## WHAT THE EXERCISE ASKS
All lines in the data bearing the string "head" should be identified and copied.

## DATA BELOW
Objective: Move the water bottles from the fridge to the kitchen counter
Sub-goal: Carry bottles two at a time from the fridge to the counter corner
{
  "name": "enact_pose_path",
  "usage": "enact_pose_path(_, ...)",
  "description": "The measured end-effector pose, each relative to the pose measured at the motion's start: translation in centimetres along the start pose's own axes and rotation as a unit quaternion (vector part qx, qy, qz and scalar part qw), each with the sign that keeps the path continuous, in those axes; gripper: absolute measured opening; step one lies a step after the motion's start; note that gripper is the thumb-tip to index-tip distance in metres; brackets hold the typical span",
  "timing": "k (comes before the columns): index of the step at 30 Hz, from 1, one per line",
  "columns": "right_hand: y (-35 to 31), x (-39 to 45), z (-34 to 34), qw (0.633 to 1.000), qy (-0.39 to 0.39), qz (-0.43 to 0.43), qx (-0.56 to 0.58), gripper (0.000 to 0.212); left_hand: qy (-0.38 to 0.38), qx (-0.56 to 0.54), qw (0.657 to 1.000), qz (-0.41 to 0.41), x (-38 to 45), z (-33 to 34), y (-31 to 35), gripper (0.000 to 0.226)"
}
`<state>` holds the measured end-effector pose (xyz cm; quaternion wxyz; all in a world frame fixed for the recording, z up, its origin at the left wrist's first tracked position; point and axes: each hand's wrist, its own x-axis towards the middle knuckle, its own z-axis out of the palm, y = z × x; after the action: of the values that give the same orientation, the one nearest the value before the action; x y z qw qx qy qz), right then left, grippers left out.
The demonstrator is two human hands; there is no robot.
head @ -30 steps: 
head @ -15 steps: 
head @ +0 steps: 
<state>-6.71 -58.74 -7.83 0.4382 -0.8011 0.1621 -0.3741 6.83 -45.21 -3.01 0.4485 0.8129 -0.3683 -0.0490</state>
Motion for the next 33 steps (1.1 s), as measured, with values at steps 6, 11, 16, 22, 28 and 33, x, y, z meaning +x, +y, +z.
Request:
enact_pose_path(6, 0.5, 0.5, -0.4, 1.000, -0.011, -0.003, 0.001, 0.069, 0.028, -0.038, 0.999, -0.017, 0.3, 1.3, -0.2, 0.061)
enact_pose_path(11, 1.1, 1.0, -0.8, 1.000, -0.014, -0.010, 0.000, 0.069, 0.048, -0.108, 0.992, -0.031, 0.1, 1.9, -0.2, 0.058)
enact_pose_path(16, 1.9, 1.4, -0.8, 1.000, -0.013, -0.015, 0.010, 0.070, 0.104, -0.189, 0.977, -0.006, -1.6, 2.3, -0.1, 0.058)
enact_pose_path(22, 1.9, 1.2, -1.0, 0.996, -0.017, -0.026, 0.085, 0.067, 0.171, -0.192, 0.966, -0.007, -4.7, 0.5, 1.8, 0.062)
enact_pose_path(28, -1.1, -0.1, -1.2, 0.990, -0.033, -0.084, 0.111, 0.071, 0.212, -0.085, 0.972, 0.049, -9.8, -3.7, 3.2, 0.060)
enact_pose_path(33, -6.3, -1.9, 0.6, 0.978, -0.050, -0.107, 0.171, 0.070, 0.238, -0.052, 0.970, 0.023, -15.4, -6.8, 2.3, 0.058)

## RESPONSE TO THE EXERCISE
head @ -30 steps: 
head @ -15 steps: 
head @ +0 steps: 

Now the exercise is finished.